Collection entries
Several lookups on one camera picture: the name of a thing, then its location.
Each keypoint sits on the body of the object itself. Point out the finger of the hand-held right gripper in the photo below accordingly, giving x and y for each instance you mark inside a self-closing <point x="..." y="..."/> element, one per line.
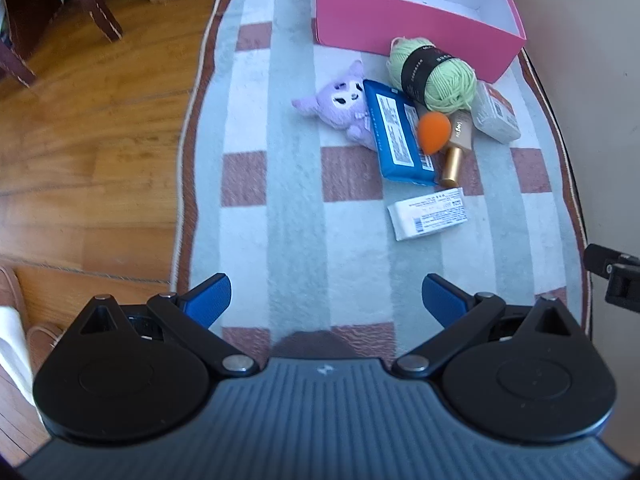
<point x="617" y="280"/>

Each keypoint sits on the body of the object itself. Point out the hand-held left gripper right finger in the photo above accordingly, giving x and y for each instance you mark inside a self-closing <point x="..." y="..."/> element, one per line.
<point x="442" y="300"/>

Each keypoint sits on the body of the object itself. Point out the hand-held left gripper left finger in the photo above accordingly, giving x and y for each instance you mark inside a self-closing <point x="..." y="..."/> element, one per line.
<point x="207" y="300"/>

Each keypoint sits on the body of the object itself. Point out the white labelled packet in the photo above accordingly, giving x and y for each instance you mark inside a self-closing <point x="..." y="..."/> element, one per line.
<point x="425" y="215"/>

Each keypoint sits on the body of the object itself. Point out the gold cosmetic bottle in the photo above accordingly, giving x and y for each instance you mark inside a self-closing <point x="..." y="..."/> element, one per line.
<point x="455" y="165"/>

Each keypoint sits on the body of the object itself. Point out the orange makeup sponge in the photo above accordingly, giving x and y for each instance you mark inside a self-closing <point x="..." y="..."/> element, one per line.
<point x="432" y="132"/>

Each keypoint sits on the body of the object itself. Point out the blue wet wipes packet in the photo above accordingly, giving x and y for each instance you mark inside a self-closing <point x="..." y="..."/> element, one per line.
<point x="395" y="135"/>

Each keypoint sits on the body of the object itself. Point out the light green yarn ball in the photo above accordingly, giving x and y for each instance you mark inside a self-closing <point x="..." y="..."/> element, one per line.
<point x="445" y="80"/>

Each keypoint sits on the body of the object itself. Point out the purple plush toy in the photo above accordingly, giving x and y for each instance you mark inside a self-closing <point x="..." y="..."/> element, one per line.
<point x="340" y="100"/>

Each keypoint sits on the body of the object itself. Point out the pink cardboard box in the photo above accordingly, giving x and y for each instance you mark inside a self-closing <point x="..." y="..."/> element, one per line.
<point x="400" y="25"/>

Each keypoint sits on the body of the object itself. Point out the striped checked rug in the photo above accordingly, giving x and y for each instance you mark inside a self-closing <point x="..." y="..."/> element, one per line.
<point x="295" y="210"/>

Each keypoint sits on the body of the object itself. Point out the clear box with orange label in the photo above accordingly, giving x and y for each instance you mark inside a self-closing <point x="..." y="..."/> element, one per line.
<point x="495" y="115"/>

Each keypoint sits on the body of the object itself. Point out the white cloth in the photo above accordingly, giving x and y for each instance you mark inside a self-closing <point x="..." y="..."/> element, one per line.
<point x="15" y="350"/>

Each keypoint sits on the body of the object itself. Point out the dark wooden chair legs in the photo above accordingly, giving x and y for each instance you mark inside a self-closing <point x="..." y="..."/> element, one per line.
<point x="95" y="5"/>

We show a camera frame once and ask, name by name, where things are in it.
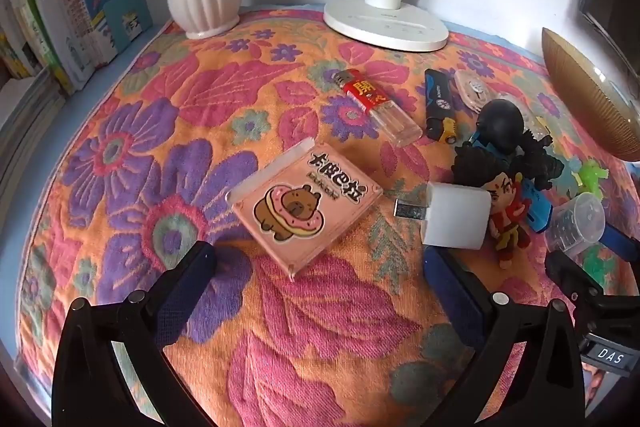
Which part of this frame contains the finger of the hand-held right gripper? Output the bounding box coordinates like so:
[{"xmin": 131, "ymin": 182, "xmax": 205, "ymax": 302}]
[
  {"xmin": 601, "ymin": 226, "xmax": 640, "ymax": 259},
  {"xmin": 545, "ymin": 250, "xmax": 640, "ymax": 324}
]

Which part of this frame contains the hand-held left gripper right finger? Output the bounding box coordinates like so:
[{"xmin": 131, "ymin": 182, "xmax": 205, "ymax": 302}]
[{"xmin": 424, "ymin": 247, "xmax": 588, "ymax": 427}]

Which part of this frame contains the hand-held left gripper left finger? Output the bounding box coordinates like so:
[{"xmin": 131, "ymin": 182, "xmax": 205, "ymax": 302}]
[{"xmin": 52, "ymin": 241, "xmax": 218, "ymax": 427}]

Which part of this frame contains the clear plastic measuring cup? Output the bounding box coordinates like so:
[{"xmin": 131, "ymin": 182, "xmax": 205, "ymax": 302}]
[{"xmin": 544, "ymin": 193, "xmax": 606, "ymax": 254}]

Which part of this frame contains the green translucent toy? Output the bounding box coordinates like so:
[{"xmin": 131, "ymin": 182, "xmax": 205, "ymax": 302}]
[{"xmin": 575, "ymin": 159, "xmax": 608, "ymax": 198}]

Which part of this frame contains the white usb charger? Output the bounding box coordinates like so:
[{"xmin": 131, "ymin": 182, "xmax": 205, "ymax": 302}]
[{"xmin": 393, "ymin": 181, "xmax": 493, "ymax": 251}]

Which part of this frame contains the teal translucent toy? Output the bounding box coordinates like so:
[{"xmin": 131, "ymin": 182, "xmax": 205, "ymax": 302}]
[{"xmin": 552, "ymin": 162, "xmax": 581, "ymax": 200}]

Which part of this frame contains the red cartoon figure keychain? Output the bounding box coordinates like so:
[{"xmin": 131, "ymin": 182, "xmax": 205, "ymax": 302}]
[{"xmin": 452, "ymin": 144, "xmax": 538, "ymax": 268}]

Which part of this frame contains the gold ribbed bowl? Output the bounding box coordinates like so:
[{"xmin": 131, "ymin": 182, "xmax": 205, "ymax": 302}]
[{"xmin": 541, "ymin": 27, "xmax": 640, "ymax": 162}]

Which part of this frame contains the pink acrylic capybara block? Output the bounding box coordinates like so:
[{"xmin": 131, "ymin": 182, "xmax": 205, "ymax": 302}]
[{"xmin": 226, "ymin": 138, "xmax": 385, "ymax": 280}]

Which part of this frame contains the red label clear lighter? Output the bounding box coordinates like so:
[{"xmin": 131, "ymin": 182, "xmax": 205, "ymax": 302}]
[{"xmin": 333, "ymin": 70, "xmax": 423, "ymax": 146}]

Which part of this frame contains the black toy gun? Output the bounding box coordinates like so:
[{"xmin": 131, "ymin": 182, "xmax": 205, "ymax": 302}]
[{"xmin": 520, "ymin": 130, "xmax": 567, "ymax": 192}]

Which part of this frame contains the floral woven tablecloth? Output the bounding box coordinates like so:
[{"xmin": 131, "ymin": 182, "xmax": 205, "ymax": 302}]
[{"xmin": 15, "ymin": 4, "xmax": 640, "ymax": 427}]

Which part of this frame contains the black helmet figurine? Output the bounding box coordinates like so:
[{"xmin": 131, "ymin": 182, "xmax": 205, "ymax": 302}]
[{"xmin": 469, "ymin": 99, "xmax": 526, "ymax": 158}]

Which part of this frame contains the beige correction tape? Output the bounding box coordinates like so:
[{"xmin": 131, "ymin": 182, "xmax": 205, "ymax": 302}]
[{"xmin": 454, "ymin": 69, "xmax": 493, "ymax": 115}]

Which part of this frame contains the row of upright books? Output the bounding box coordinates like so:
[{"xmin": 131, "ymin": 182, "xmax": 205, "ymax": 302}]
[{"xmin": 0, "ymin": 0, "xmax": 56, "ymax": 82}]

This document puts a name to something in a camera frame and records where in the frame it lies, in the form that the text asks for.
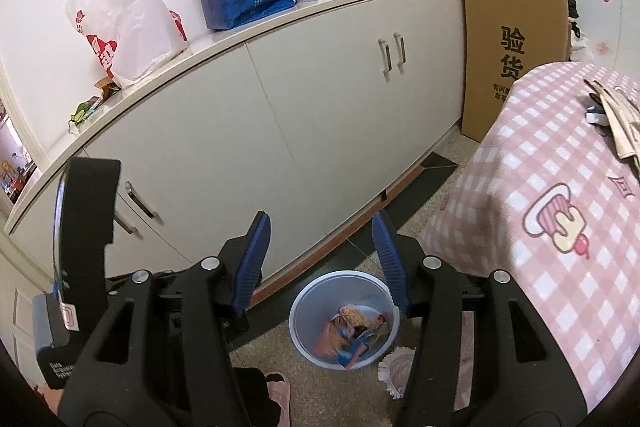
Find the brown cardboard box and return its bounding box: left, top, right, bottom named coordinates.
left=460, top=0, right=571, bottom=144

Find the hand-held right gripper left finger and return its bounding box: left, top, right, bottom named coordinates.
left=57, top=211, right=273, bottom=427

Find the person's left forearm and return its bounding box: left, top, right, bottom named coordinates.
left=32, top=382, right=67, bottom=425

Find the white door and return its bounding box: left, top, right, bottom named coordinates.
left=0, top=232, right=61, bottom=388

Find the small brown item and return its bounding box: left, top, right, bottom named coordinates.
left=95, top=77, right=122, bottom=100

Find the blue plastic trash bin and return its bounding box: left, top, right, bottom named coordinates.
left=288, top=271, right=401, bottom=370

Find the white plastic bag red print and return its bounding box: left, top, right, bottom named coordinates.
left=65, top=0, right=188, bottom=88

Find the pink slipper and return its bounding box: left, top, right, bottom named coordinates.
left=265, top=371, right=292, bottom=427

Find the white low cabinet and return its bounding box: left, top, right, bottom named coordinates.
left=2, top=0, right=468, bottom=303

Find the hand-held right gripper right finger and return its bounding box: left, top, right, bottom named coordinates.
left=372, top=209, right=588, bottom=427

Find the small white plastic bag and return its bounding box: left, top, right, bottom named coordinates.
left=570, top=34, right=597, bottom=62

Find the pink checkered tablecloth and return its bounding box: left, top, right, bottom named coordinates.
left=377, top=61, right=640, bottom=413

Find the black clothes heap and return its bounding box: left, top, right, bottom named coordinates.
left=566, top=0, right=589, bottom=40

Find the small green item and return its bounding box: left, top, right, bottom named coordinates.
left=67, top=99, right=103, bottom=130

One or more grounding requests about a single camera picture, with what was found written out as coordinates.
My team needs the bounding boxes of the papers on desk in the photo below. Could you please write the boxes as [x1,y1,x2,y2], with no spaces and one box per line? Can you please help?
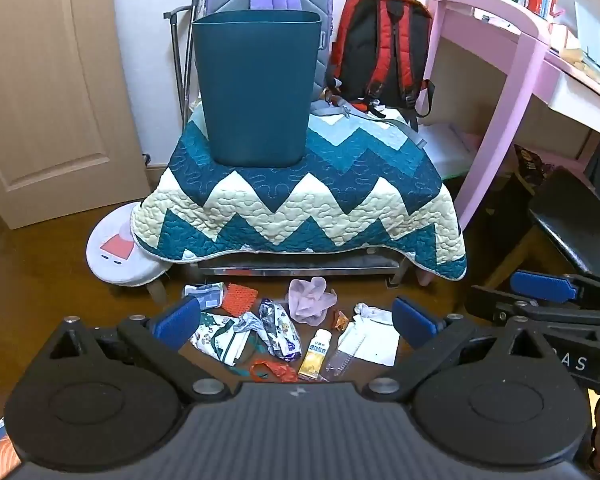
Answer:
[550,0,600,92]

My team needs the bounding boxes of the crumpled white tissue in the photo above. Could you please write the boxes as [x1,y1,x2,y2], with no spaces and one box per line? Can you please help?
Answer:
[353,302,394,324]

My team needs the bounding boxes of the teal plastic bin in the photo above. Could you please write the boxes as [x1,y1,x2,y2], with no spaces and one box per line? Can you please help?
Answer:
[192,9,323,167]

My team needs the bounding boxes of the pale purple glove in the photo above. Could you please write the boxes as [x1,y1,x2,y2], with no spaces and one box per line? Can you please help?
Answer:
[287,277,339,326]

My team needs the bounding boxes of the clear plastic package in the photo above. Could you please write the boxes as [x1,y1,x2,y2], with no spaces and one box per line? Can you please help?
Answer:
[324,335,367,382]

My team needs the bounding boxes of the orange striped cloth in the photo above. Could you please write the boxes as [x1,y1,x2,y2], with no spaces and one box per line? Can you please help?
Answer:
[0,407,23,480]

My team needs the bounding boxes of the dark snack bag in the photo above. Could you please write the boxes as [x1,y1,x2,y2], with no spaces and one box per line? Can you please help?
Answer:
[511,144,558,182]

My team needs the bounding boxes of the black chair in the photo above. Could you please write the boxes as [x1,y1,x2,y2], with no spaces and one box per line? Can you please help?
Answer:
[485,165,600,291]

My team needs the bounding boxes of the white round printed stool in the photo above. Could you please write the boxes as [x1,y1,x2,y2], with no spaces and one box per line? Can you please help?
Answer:
[85,202,172,306]

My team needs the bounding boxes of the cartoon print wrapper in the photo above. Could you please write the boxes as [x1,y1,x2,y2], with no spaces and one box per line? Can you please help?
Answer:
[257,299,302,361]

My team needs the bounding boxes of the zigzag quilted blanket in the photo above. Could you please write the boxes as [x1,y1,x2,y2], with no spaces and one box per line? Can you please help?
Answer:
[130,105,469,282]

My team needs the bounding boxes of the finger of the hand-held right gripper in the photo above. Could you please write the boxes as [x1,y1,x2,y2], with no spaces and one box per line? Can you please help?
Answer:
[464,285,600,332]
[511,270,600,307]

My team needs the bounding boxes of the orange foam net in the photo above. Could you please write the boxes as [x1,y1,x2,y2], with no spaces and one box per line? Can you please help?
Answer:
[221,282,259,319]

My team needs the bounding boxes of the small yellow bottle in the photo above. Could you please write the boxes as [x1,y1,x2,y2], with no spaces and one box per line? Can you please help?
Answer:
[297,329,334,382]

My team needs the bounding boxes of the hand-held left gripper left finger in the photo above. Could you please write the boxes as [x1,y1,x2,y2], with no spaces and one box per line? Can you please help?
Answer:
[49,296,232,406]

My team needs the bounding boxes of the white paper sheet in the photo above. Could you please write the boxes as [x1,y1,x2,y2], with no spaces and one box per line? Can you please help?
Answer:
[337,319,401,367]

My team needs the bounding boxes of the red mesh net bag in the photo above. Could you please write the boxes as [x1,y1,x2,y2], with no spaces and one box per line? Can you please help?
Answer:
[249,359,302,384]

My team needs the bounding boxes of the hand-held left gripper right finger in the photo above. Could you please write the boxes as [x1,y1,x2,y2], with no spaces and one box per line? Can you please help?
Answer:
[362,296,552,405]

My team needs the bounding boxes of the pink desk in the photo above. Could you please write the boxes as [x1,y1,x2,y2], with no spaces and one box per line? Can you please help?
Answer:
[424,0,600,221]

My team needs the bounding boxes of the christmas print bag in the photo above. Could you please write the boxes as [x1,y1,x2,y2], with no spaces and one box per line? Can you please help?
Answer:
[189,310,261,367]

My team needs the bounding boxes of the black folding cart frame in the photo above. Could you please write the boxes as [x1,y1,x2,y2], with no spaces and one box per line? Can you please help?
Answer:
[162,0,204,127]

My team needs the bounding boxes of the beige door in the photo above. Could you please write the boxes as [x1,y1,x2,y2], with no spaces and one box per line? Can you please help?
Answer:
[0,0,152,231]

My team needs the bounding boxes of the red black backpack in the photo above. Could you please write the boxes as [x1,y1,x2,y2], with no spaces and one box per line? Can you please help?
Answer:
[328,0,437,132]

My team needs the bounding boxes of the blue white wrapper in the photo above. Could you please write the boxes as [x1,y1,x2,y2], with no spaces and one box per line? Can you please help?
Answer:
[182,282,227,312]

§ **TASK DESCRIPTION**: Where does the string "desk" occur in the data above? Copy every line that holds it.

§ **TASK OUTPUT**:
My team needs the bounding boxes of the papers on desk in the photo below. Could you please write the boxes as [x1,y1,x2,y2], with no spaces and one box per line? Can you please help?
My team needs the bounding boxes of the pink desk in the photo above. Could you please write the boxes as [x1,y1,x2,y2], with no spaces and one box per line? Can you please help?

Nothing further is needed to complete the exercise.